Where'd You Get That?
I was at a range, on the firing line. Several of us had been wringing the best out of our pistols in preparation for a match later that week. Being a belt and suspenders kind of guy I had ear plugs and a headset on so that I could one day hear my grandkids' laugh... but I still heard something wrong. It was a bang, but not the right kind of bang. I looked to my right and saw a friend of mine standing there with a stunned look on his face and a smoking pistol. His pistol -- a Glock 27 in .40 caliber S&W -- was broken and in pieces. Glocks don't break. They are, arguably, the most reliable and simple firearms out there. I quickly went over to him, cupped his hand and removed what was left of the pistol, checked to make sure it wouldn't go "bang" again, and moved him away from the line and into a chair. I called for a ceasefire and we all surrounded our friend and made sure he was all right. He was; just stunned.
I asked him where he got his ammunition. He told me that his friend reloaded some bullets for him. I checked the load and found out that there were two huge problems with the reloads: they were lead (which are never to be fired in Glocks) and they had way too much powder in them. He had gotten his loads from an unreliable source and now had a bruised hand and busted pistol because of it.
It is very, very important to know where you got your stuff, your ideas, and your conclusions. You never know when the thing you think is good and right is ... uh... not.
I was climbing in the Tetons of western Wyoming with some friends when we came to a picture perfect, high altitude creek. It was incredibly cold and bright as it dropped down from some glacier we hadn't made it to yet. My friends dropped down to drink and encouraged me to do the same. I hesitated. "Is it pure?" They laughed and waved around us, "How could it not be pure? We're up well over ten thousand feet. This is the purest water you'll ever drink." For some reason I decided not to drink. I would wait awhile longer.
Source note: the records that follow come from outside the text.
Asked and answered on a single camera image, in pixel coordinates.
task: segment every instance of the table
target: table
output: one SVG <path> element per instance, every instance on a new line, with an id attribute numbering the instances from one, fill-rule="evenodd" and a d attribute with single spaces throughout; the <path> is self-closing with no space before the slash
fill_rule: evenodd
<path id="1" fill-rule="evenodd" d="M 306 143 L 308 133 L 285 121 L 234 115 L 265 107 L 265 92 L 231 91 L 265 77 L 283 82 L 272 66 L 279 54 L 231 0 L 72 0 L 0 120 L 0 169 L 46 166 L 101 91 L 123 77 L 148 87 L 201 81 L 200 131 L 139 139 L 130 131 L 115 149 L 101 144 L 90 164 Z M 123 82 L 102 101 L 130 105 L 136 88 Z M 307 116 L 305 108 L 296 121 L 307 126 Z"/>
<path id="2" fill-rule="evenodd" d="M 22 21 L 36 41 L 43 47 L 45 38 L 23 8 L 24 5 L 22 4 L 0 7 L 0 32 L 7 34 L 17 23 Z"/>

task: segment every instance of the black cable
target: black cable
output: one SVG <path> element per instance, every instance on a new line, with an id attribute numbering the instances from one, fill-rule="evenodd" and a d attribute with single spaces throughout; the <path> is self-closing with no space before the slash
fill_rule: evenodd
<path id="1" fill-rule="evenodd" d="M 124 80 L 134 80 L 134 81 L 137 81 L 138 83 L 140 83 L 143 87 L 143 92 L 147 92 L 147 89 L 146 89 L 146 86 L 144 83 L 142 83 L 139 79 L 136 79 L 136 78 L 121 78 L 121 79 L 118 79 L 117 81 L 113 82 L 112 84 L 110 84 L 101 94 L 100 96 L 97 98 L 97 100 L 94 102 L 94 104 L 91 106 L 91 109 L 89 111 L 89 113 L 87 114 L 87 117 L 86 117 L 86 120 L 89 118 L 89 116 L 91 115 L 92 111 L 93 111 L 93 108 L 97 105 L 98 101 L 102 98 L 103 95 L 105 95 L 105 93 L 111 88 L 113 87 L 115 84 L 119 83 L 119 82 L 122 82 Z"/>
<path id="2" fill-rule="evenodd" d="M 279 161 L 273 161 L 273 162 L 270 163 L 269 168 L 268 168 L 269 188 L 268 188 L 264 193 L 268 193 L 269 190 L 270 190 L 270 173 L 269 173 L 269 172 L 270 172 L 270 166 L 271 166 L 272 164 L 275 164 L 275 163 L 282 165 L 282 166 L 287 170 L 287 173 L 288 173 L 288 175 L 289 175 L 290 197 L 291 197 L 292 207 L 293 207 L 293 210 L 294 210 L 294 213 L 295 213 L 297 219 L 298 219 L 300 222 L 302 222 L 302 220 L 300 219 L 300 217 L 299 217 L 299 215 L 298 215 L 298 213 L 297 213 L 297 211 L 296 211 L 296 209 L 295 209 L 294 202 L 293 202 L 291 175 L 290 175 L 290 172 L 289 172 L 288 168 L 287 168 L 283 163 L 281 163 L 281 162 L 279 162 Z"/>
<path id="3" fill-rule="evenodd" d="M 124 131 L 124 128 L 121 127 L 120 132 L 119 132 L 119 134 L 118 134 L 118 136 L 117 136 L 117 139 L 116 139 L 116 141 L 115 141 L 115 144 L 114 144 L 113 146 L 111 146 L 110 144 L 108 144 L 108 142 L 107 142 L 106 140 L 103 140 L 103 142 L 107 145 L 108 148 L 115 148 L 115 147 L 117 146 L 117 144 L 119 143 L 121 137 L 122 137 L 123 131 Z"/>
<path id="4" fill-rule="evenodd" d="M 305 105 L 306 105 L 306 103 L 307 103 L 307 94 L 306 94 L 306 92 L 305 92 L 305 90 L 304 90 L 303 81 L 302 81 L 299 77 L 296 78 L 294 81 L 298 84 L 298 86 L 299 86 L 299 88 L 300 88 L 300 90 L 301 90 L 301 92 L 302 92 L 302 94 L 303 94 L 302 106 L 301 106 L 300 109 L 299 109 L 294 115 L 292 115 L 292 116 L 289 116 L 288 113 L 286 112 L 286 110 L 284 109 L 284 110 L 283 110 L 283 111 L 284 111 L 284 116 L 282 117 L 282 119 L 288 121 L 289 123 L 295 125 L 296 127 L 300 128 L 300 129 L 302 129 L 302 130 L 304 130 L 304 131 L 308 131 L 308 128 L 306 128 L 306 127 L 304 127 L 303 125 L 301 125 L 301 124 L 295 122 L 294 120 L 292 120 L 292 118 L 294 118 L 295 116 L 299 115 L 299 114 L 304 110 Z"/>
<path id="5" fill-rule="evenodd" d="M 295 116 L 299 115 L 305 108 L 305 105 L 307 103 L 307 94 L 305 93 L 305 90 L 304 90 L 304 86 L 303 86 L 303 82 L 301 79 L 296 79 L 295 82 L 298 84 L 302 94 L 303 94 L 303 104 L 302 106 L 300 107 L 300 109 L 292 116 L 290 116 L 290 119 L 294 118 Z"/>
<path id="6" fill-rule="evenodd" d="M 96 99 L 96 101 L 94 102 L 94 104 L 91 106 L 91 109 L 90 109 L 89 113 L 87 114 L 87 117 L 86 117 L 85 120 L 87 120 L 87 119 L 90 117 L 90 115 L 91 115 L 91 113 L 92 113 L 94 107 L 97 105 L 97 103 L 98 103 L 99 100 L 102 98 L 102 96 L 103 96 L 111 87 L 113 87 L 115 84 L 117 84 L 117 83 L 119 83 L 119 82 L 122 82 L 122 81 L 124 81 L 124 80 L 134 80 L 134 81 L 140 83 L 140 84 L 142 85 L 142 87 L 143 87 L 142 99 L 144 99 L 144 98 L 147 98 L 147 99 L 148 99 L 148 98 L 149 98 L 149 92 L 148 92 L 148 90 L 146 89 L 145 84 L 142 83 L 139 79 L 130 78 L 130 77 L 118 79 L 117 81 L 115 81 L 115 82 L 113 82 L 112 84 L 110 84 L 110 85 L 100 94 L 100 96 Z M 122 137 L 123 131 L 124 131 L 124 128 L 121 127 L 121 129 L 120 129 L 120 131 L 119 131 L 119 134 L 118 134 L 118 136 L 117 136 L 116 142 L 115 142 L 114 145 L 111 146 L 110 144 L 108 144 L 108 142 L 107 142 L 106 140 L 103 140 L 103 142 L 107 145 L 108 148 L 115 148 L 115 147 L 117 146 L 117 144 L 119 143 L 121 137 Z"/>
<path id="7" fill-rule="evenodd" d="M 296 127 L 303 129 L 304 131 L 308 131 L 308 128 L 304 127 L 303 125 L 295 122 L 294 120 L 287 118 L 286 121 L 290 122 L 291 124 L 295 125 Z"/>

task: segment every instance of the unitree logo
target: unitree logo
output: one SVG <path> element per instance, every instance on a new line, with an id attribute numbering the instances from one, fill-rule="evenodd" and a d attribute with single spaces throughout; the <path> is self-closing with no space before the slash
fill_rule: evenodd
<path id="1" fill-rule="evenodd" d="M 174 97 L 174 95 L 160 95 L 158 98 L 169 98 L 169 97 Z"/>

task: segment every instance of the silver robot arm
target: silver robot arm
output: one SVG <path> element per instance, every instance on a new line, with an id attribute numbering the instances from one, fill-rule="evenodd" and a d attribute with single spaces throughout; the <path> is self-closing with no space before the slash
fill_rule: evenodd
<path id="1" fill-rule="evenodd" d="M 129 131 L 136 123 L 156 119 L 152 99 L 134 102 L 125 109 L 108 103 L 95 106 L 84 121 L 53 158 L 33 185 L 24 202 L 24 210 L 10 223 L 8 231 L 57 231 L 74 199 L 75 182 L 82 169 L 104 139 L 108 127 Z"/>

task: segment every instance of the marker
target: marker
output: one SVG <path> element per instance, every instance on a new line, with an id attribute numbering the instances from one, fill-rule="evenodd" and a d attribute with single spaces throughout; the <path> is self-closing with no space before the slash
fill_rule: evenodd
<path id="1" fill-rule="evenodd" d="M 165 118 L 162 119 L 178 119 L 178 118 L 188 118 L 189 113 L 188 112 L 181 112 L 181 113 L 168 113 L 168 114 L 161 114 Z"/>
Twenty minutes later we rounded a large outcropping of rock and saw, standing in the creek, several cattle. Some of them did what cattle do right there in front of us. In the water. My friends began turning slightly green. I helped them feel better by laughing so hard I pulled a stomach muscle.
Years ago when I still lived in Scotland we faced a crisis. A divorced and remarried woman wanted to be baptized. I was raised in the Taliban wing of the church (Al Queda chapter, Osama Division) and thus had no idea what I should do. I had a friend send me a debate between two preachers in the church on the subject and read it in two days. My wife saw me finally lay it down and asked me, "So? What do you think?" My reply was "I know which one said what I have always said... but the other one sounded a lot more like Jesus."
That set me off on a search upstream. I wanted to know why I thought what I thought and where I got it. It was an enlightening and troubling search. I found out that the standard, old paths, ancient ways teaching I had always taught had not been taught in the church until the late 1920's and wasn't widely accepted until the early 1940's. I had been scammed. I had taken a big drink of water that wasn't pure. I had accepted ammunition that wasn't reliable.
For the last twenty years I have continued that upstream search. I don't always go far enough before drinking. Worse, I have been known to share water with others that ended up not being as pure as I'd hoped. That grieves me, but the search will continue. Somewhere up there is pure faith, pure life, and the Source.
In the meantime -- don't handle any doctrine until you know where you got it... and where it's been.